In 67 preterm neonates ≤34 weeks with suspected RDS, lung ultrasound scores predicted surfactant need with higher accuracy than chest X-ray (AUC 0.962 vs 0.811; sensitivity 95.6% vs 93.3%; specificity 91% vs 50%). LUS could serve as a superior bedside tool to guide timely surfactant therapy.

Impact: Supports replacing or complementing chest X-ray with lung ultrasound to guide surfactant therapy, potentially reducing radiation and improving decision accuracy.

Clinical Implications: Implement standardized LUS scoring in preterm RDS evaluation to inform surfactant administration and reduce reliance on chest radiography.

Key Findings

  • Two-thirds (67.2%) of preterm neonates with suspected RDS required surfactant.
  • Median LUS score was higher in those needing surfactant (12) versus those not needing it (8).
  • LUS score outperformed chest X-ray score for predicting surfactant need (AUC 0.962 vs 0.811; p < 0.001).
  • Sensitivity/specificity: LUS 95.6%/91% vs chest X-ray 93.3%/50%.

Methodological Strengths

  • Prospective design with blinding of NICU team to LUS and radiologist to chest X-ray report
  • Objective ROC analysis comparing LUS and chest X-ray scores

Limitations

  • Single-center study with a small sample size (N=67)
  • Clinical decision to administer surfactant relied on chest X-ray and clinical assessment, potentially biasing reference standard

Future Directions: Multi-center validation, inter-operator reliability studies, and integration of LUS into treatment algorithms for preterm RDS.

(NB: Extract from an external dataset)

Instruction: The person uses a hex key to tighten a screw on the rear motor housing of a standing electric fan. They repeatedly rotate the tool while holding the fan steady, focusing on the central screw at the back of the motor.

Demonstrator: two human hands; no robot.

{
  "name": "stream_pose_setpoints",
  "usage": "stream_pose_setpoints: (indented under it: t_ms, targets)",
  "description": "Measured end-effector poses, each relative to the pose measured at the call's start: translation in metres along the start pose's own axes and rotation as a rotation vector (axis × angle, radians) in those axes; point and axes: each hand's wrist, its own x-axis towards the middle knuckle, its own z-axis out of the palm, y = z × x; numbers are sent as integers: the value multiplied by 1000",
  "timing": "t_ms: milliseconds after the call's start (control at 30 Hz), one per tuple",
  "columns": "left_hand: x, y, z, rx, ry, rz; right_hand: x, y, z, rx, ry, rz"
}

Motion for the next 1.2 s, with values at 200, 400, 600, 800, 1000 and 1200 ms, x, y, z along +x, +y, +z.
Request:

INTRODUCTION: The diagnosis of respiratory distress syndrome (RDS) is largely clinical with the support of a chest X-ray. Lung ultrasound (LUS) is emerging as a reliable bedside technique to evaluate RDS. AIMS AND OBJECTIVES: To determine the LUS for preterm neonates ≤34 weeks of gestation admitted within 12 h of birth with clinical suspicion of RDS and to compare the lung USG score with the chest X-ray score to predict the need for surfactant administration. METHODS: This prospective observational study was conducted among 67 preterm neonates with clinical suspicion of RDS admitted to our NICU. Neonates underwent a clinical examination, followed promptly by a chest X-ray and LUS. The decision to administer surfactant was made on the basis of the clinical picture and chest X-ray. The NICU team was blinded to the findings of LUS, and the radiologist was blinded to the X-ray chest report. RESULTS: More than two-thirds (67.2%) of the enrolled neonates with clinical suspicion of RDS required surfactant administration. The median LUS score was 12 among those who needed surfactant, while it was 8 for those who did not need surfactant. A receiver operator curve was constructed for the LUS and chest X-ray scores to determine the need for surfactant administration. The area under the curve (AUC) for the LUS score was higher than that of the chest X-ray score (0.962 vs. 0.811; p < 0.001) for predicting the need for surfactant administration. The sensitivity and specificity for the LUS and chest X-ray scores were 95.6% versus 93.3% and 91% versus 50%, respectively. CONCLUSION: The LUS score is more useful than the chest X-ray score for determining the need for surfactant in preterm neonates with RDS suspicion.